Join our FREE personalized newsletter for news, trends, and insights that matter to everyone in America

Newsletter
New

From Tb-scale Mongodb To Doris: 5 Critical Challenges And Fixes With Apache Seatunnel

Card image cap

Recently, in several data middle-platform projects, we have frequently used Apache SeaTunnel to synchronize data from MongoDB to Apache Doris. Honestly, this task looks simple, but once you actually get started, you realize there are quite a few pitfalls. Especially in production environments, where data volume is large and structures are complex, a small oversight can easily lead to problems.

This article does not intend to repeat those basic configuration steps—there are already plenty of them online. I want to focus on the areas in real production environments where people are most likely to stumble. Particularly when you are dealing with TB-level MongoDB collections that need to be stably synchronized to Doris for real-time analysis, the following five pitfalls are almost inevitable. I will combine specific error logs, troubleshooting approaches, and the solutions our team has explored to help you eliminate these issues one by one.

1. Data Type Mapping: BSON-to-SQL Conversion Issues

MongoDB’s BSON type system and Doris’s SQL type system appear to be automatically mappable on the surface, but in reality they hide quite a few “surprises.” The most typical examples are the handling of Decimal128 and ObjectId.

1.1 Precision Loss Issue with Decimal128

MongoDB uses Decimal128 to store high-precision numeric values, such as financial transaction amounts. SeaTunnel maps it to Doris’s DECIMAL type by default, but there is a key limitation here: Doris’s DECIMAL supports a maximum precision of 38 digits, while Decimal128 supports 34 decimal digits. If you do not explicitly specify precision in the SeaTunnel schema, you are likely to encounter the following error:

java.lang.ArithmeticException: Non-terminating decimal expansion; no exact representable decimal result  

The solution is to explicitly declare the precision in the schema.

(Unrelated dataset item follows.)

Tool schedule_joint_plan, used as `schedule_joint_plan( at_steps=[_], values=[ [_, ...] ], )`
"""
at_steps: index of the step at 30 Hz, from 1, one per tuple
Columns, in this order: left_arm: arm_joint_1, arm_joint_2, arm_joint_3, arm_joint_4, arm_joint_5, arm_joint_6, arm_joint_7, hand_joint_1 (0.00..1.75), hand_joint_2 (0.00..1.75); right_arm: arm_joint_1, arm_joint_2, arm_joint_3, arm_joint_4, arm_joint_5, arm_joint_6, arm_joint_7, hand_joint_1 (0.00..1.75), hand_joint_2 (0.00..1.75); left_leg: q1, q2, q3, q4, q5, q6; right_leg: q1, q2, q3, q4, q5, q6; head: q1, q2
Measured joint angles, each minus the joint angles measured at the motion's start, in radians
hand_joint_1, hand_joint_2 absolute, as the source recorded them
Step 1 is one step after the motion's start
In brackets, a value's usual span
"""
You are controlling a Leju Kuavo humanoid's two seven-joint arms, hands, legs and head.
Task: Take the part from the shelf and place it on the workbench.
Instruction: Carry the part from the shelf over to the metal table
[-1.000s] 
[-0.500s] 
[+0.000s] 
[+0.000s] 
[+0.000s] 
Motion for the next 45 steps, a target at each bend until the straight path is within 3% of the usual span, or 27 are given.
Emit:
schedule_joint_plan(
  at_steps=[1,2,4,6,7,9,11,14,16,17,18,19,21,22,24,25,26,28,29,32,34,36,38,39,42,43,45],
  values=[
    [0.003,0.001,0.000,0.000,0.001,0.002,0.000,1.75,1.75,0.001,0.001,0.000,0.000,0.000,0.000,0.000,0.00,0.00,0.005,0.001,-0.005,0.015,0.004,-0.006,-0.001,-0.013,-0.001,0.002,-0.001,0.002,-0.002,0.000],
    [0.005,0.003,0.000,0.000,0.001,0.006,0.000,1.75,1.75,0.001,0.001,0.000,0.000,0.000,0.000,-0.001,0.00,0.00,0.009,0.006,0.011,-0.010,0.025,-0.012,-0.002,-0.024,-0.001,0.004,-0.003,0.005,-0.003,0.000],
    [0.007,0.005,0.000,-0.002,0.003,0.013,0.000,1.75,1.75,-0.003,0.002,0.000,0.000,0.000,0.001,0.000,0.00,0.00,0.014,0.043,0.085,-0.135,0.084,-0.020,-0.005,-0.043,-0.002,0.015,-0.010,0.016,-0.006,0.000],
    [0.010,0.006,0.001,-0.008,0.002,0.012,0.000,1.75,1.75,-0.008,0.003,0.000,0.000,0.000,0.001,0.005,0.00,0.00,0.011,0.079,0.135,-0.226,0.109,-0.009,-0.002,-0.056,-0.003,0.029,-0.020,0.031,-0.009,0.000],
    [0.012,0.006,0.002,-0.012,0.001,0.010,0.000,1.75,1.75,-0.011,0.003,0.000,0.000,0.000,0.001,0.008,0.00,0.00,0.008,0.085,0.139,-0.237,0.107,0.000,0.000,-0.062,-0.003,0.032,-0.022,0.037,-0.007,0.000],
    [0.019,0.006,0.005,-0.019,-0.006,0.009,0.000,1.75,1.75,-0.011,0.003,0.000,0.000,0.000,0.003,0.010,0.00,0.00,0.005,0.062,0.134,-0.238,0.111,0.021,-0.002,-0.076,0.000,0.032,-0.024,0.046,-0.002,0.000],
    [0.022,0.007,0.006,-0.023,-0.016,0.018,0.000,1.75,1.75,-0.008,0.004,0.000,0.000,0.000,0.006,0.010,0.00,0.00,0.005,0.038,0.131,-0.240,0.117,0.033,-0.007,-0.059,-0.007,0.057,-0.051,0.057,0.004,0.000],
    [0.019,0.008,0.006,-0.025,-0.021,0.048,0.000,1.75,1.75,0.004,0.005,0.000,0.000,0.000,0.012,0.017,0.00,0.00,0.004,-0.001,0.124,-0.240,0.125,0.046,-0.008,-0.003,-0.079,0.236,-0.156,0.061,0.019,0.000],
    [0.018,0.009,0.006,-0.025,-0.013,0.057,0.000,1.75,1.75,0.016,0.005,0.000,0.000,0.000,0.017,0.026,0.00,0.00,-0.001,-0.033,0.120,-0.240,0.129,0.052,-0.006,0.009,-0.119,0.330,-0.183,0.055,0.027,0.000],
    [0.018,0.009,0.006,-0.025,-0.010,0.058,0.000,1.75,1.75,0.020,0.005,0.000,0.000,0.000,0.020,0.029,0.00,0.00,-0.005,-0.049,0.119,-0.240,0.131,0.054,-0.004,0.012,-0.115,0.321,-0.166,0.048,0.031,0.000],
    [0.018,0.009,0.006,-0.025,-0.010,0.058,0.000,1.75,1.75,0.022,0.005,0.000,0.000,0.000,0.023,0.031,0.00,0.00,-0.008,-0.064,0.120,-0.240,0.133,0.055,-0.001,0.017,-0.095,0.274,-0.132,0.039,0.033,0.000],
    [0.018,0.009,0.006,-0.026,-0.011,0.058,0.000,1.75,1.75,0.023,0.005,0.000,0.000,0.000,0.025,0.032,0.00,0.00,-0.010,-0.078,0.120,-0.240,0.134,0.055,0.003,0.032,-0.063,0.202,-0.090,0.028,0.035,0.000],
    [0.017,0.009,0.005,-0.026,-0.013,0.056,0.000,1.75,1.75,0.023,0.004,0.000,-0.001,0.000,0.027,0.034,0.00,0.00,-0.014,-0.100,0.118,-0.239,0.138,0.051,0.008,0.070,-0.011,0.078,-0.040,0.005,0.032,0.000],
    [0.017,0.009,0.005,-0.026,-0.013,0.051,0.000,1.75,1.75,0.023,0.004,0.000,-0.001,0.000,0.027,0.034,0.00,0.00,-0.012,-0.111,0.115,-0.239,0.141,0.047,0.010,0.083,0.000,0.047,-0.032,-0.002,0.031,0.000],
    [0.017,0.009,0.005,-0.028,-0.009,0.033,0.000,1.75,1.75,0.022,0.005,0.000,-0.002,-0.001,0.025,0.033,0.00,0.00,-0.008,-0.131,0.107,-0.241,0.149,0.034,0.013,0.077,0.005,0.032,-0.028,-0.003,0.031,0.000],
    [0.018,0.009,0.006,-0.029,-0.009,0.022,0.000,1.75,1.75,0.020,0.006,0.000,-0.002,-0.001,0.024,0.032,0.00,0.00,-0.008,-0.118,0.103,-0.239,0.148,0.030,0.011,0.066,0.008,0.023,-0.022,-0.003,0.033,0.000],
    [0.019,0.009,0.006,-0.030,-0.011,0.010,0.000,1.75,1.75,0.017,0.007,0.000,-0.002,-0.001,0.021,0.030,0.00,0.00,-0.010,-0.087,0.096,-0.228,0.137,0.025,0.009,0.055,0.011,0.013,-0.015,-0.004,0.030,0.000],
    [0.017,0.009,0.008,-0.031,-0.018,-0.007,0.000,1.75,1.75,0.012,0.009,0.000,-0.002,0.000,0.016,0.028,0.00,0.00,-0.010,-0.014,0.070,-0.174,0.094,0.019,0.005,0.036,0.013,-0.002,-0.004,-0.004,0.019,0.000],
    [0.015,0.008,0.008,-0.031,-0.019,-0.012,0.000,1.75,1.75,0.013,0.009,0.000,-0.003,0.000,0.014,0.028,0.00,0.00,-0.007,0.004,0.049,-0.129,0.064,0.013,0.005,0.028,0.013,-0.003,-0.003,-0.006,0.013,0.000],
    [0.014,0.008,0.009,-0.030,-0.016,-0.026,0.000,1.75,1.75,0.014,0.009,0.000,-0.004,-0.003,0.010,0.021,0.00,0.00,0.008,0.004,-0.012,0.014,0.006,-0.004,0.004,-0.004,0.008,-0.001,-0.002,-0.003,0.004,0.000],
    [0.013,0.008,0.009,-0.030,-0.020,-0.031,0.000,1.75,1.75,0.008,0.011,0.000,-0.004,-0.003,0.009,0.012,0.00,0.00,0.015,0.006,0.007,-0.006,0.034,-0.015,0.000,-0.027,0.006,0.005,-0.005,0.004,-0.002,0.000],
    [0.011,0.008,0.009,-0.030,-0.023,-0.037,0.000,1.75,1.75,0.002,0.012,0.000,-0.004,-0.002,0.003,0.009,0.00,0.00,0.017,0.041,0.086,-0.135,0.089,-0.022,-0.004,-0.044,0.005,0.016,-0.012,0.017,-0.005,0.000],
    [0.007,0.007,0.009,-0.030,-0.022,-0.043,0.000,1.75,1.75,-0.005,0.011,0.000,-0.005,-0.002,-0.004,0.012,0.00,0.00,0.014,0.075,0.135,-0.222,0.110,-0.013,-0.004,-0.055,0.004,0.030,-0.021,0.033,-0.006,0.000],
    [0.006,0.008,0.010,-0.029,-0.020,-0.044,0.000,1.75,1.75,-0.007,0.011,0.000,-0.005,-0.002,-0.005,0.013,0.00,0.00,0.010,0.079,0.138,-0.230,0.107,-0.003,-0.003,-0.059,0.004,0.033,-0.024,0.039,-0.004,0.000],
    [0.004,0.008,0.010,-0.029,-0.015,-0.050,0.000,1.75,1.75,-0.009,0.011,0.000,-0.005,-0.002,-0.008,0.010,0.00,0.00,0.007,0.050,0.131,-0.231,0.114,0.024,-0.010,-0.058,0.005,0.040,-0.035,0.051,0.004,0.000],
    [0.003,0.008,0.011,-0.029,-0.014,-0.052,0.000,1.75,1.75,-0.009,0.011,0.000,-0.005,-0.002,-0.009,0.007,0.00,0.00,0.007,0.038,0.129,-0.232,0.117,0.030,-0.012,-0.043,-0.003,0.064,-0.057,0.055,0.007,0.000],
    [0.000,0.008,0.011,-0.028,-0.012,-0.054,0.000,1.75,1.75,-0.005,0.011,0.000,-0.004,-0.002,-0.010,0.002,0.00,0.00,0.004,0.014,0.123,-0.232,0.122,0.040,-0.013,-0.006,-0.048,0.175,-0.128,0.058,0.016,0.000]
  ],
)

Do not rely on automatic inference—control it manually:

source {  
  MongoDB {  
    uri = "mongodb://user:password@host:27017"  
    database = "finance"  
    collection = "transactions"  
    schema = {  
      fields {  
        _id = string  
        amount = "decimal(38, 18)"  # Explicitly specify total precision 38, scale 18  
        currency = string  
        timestamp = timestamp  
      }  
    }  
  }  
}  

Note: If the Decimal128 values in your data contain more than 18 decimal places, you need to adjust according to your actual situation. In one of our e-commerce projects, coupon calculation required high precision, so we used decimal(38, 24).

1.2 ObjectId and Nested Document Serialization Pitfalls

The _id field in MongoDB is of type ObjectId by default, and SeaTunnel converts it to a string. This seems fine—until you discover primary key conflicts in the Doris table—because after ObjectId is converted to a string, Doris’s UNIQUE KEY check may cause issues.

Nested documents are even more troublesome. A common structure in MongoDB looks like this:

{  
  "_id": ObjectId("507f1f77bcf86cd799439011"),  
  "user": {  
    "name": "Zhang San",  
    "address": {  
      "city": "Beijing",  
      "district": "Chaoyang"  
    }  
  }  
}  

By default, SeaTunnel converts the entire user object into a JSON string and stores it in a VARCHAR field in Doris. If you want to directly query user.address.city in Doris, you have to use JSON functions to parse it, which results in poor performance.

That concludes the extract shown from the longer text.